The probabilities differ by less than 0.0000001.

You could have a rich uncle in Scandinavia about to die and leave you $200M

I think if you could educate people on their expected return from a lottery ticket purchase, they wouldn't play at all.

Telling people that they have a 95% chance of winning nothing at all is not a good way of selling lottery tickets.

I think it's naive to value a lottery based solely on your monetary expected value. The value of money doesn't increase linearly, and isn't the same for everyone. $20 could have an inconsequential effect on my quality of life, while winning say $2 million could be a total life changer.

Likewise, the difference in impact between winning $0 and winning $2 million is likely a lot larger than the difference between winning $2 million and winning $4 million. So a straight EV calculation doesn't really tell the whole story.

There's also the entertainment value of participating in the lottery to consider, even when you win nothing.

Personally I like to think of lotteries as a binary thing - either I win enough money to retire now, or I don't.

I think there's more nuance than that. Winning enough to pay most of your house off wouldn't necessarily let you retire but it'd make you a lot more comfortable, for instance.

I have a graduate degree in maths and have played the lottery. The expected return isn't the point.

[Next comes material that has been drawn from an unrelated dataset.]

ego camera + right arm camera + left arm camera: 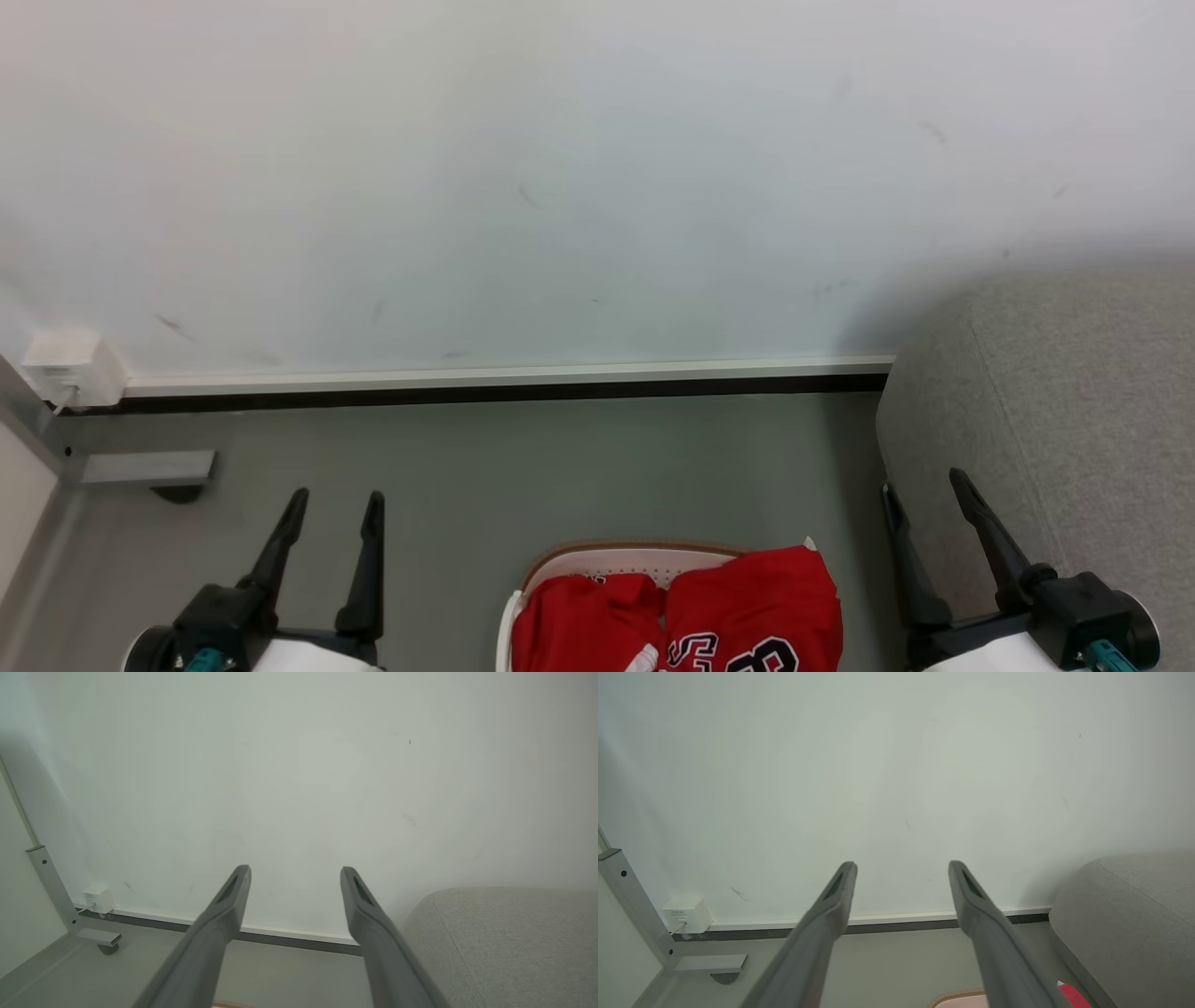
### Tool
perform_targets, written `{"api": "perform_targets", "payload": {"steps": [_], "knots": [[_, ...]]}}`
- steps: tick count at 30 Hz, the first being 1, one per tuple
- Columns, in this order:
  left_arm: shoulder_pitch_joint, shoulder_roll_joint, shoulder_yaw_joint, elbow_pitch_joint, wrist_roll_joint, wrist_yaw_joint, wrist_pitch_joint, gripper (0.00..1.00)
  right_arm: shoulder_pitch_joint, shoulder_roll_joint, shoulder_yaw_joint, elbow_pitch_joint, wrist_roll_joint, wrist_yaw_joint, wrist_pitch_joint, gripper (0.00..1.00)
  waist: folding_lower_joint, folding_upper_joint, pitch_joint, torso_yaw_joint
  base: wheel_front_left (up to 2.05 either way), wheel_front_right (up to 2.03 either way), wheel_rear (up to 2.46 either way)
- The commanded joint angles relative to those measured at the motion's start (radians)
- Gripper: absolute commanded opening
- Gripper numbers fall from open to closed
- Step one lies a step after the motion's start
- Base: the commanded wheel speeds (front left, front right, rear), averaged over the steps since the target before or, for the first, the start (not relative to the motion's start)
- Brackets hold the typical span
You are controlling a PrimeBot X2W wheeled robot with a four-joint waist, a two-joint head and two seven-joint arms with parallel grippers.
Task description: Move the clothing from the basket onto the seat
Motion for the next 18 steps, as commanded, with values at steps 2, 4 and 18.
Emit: {"api": "perform_targets", "payload": {"steps": [2,4,18], "knots": [[-0.010,0.003,-0.002,-0.004,-0.010,-0.004,0.000,1.00,-0.014,-0.006,0.001,0.000,-0.014,-0.002,0.000,1.00,0.0000,0.0000,0.008,-0.011,0.00,0.00,0.00],[-0.014,0.003,-0.004,-0.003,-0.011,-0.005,0.000,1.00,-0.022,-0.006,-0.001,-0.002,-0.016,-0.002,0.000,1.00,0.0000,0.0000,0.015,-0.021,0.00,0.00,0.00],[-0.084,0.028,-0.024,-0.021,-0.039,-0.014,0.000,1.00,-0.082,-0.006,-0.020,-0.072,-0.038,-0.002,0.000,1.00,0.0000,0.0000,0.167,-0.083,0.00,0.00,0.00]]}}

Expected return may be helpful but imo not sufficient without variance. Some cumulative jackpots are large enough that the expected return is actually profitable but the probability of actually hitting the numbers is vanishingly small.

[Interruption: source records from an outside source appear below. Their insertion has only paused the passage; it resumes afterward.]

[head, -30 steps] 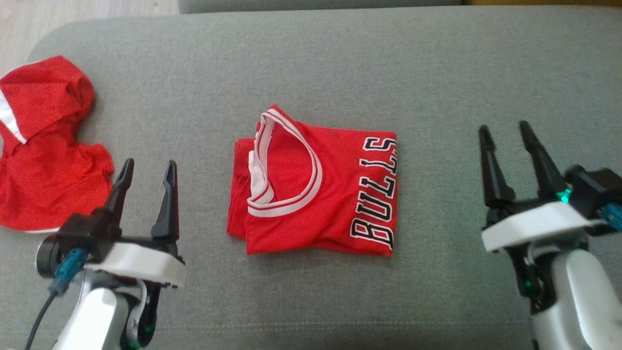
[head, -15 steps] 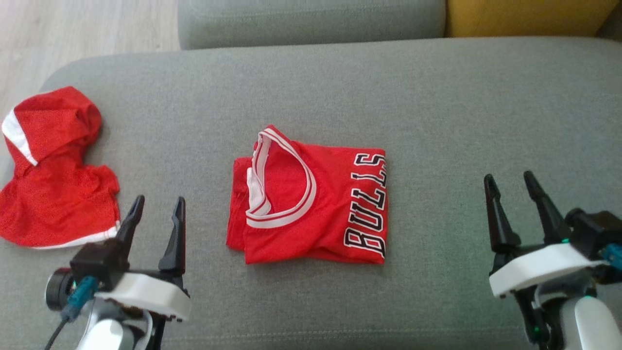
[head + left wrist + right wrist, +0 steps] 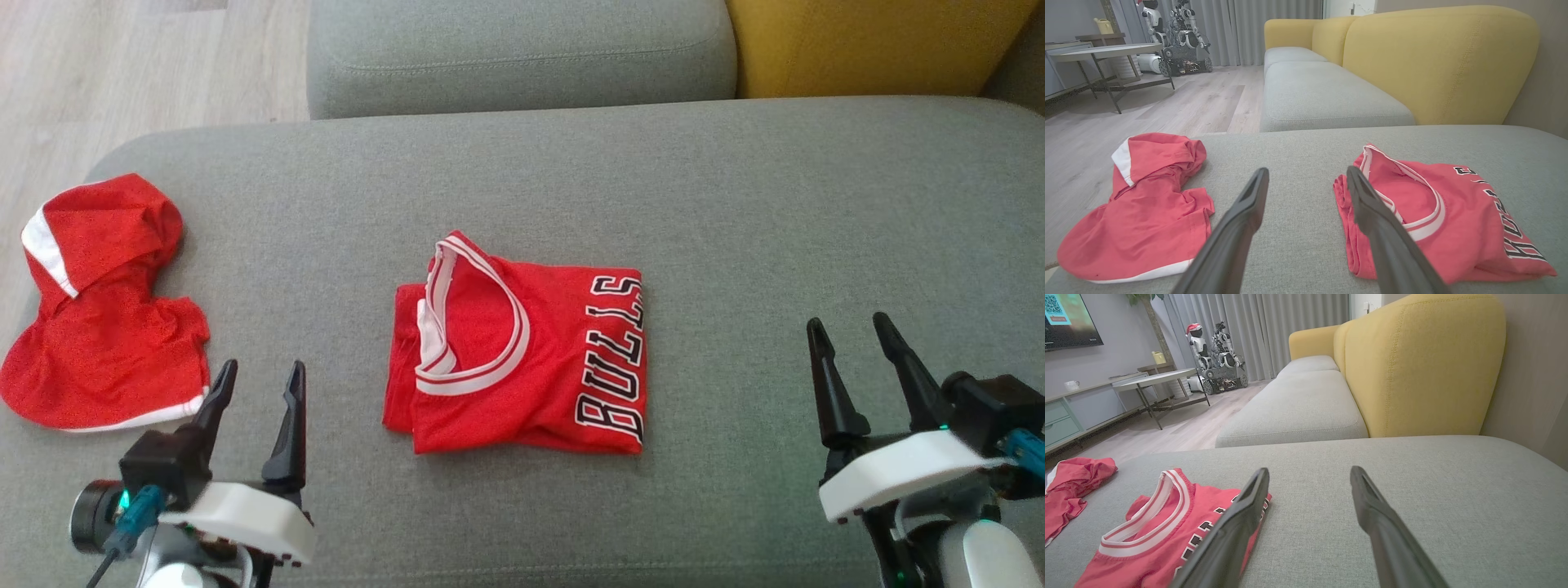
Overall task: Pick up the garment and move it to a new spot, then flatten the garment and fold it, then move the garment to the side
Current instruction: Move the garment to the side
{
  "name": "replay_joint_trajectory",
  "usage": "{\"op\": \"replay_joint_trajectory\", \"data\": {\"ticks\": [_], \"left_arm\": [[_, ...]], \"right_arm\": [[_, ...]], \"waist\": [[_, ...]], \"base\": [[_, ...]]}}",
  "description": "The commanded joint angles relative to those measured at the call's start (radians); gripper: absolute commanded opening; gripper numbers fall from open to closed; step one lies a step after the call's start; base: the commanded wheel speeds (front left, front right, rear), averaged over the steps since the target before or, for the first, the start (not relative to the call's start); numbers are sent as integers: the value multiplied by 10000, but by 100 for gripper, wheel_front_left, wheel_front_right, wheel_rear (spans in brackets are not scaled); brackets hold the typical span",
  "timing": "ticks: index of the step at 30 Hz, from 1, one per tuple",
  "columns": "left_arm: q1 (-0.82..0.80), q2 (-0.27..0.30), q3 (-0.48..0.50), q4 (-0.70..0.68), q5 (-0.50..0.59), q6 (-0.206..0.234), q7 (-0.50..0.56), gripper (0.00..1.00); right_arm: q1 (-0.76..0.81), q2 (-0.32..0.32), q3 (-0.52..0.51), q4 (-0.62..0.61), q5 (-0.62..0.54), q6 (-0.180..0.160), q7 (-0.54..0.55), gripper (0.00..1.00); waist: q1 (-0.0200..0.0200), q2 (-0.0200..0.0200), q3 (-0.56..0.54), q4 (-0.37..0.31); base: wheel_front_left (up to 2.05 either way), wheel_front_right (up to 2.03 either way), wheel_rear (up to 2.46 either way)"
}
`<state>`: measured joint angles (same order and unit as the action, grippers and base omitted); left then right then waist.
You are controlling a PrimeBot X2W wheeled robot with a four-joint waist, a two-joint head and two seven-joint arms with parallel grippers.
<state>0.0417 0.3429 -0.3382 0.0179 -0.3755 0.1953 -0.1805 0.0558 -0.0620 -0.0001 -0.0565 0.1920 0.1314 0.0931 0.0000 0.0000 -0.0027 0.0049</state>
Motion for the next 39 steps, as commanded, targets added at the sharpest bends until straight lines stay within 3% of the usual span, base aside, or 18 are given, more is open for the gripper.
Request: {"op": "replay_joint_trajectory", "data": {"ticks": [1,30,39], "left_arm": [[-334,275,447,-379,-59,67,-13,100],[-337,410,429,-574,-120,361,68,100],[-636,455,419,-690,-83,364,-2,100]], "right_arm": [[-219,-40,260,-416,-55,-7,41,100],[-313,-17,256,-425,-173,-7,91,100],[-718,-110,471,-433,-271,-7,171,100]], "waist": [[0,0,-11,-4],[0,0,62,-2],[0,0,535,49]], "base": [[0,0,0],[0,0,0],[0,0,0]]}}
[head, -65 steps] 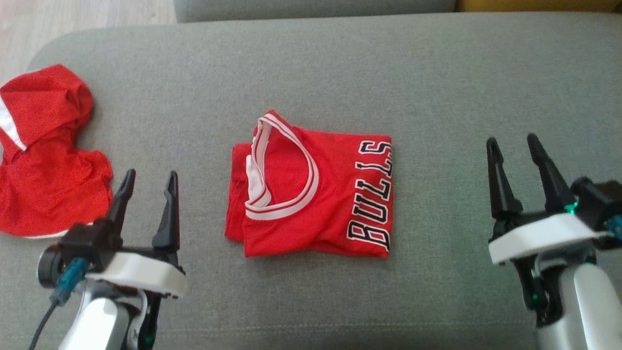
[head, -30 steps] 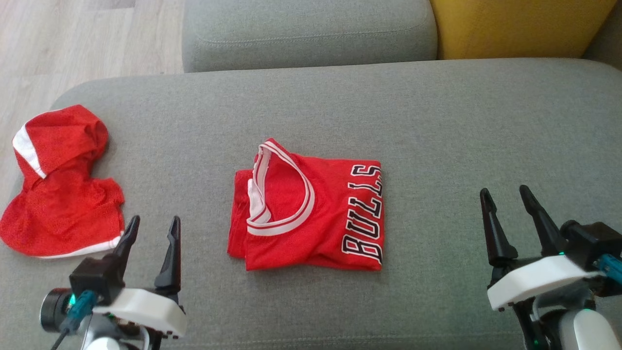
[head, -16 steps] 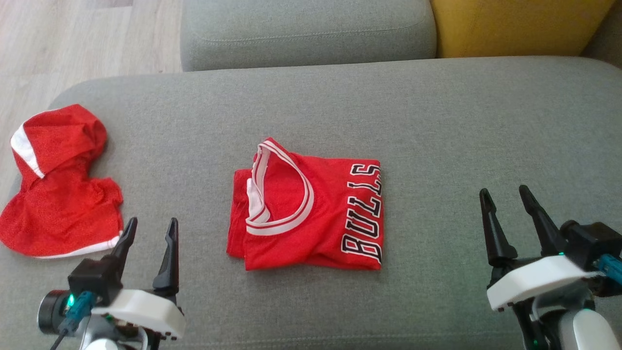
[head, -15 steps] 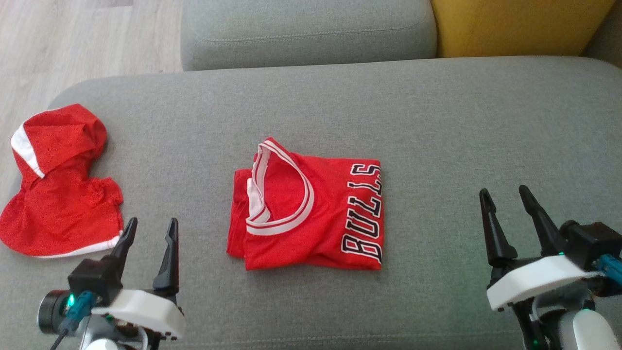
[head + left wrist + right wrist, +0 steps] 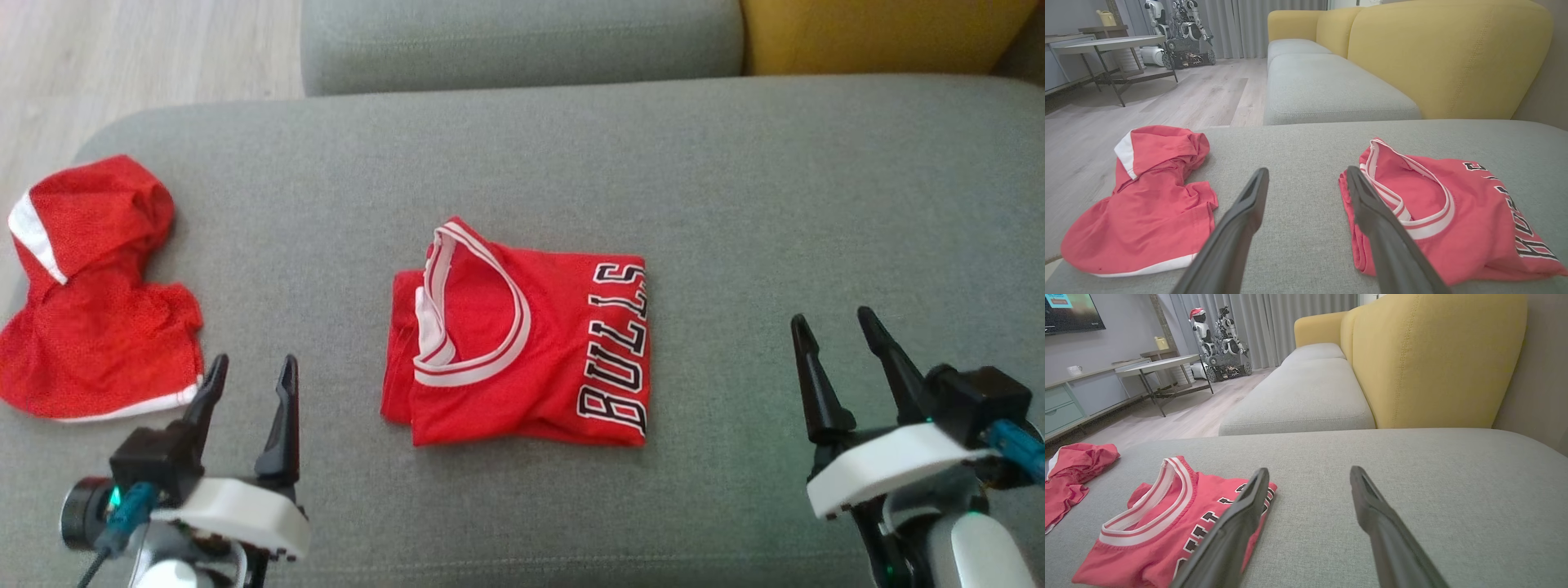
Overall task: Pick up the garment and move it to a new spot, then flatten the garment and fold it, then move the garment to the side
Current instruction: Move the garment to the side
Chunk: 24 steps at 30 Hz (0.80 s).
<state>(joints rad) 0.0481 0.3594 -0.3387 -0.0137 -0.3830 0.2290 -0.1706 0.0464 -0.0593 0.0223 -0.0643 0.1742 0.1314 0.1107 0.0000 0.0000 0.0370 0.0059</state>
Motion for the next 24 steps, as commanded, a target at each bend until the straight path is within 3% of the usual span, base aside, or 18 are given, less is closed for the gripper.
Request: {"op": "replay_joint_trajectory", "data": {"ticks": [1,9,24], "left_arm": [[-781,287,413,-415,10,26,-102,100],[-1531,240,339,-455,63,-172,-267,100],[-2705,-269,105,278,149,-621,-785,100]], "right_arm": [[-727,-157,293,-308,-99,-7,8,100],[-1893,-199,951,721,-15,-7,-18,100],[-3540,36,1794,4994,223,-7,270,100]], "waist": [[0,0,234,68],[0,0,1169,498],[0,0,2371,1256]], "base": [[0,0,0],[0,0,0],[0,0,0]]}}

However, even with positive expectation value, you should not always play. One should first check the Kelly criterion, which is well explained Russel O’Connor’s blog post:

“Do Not Play the Lottery Unless You Are a Millionaire” http://r6.ca/blog/20090522T015739Z.html

If the lottery was in the business of educating people, they would lose their customer base.

I know that this is true, but if you have a good blog post explaining these statistics i'd appreciate it!

The odds are low enough that multiplying by 250 doesn't make much of a difference.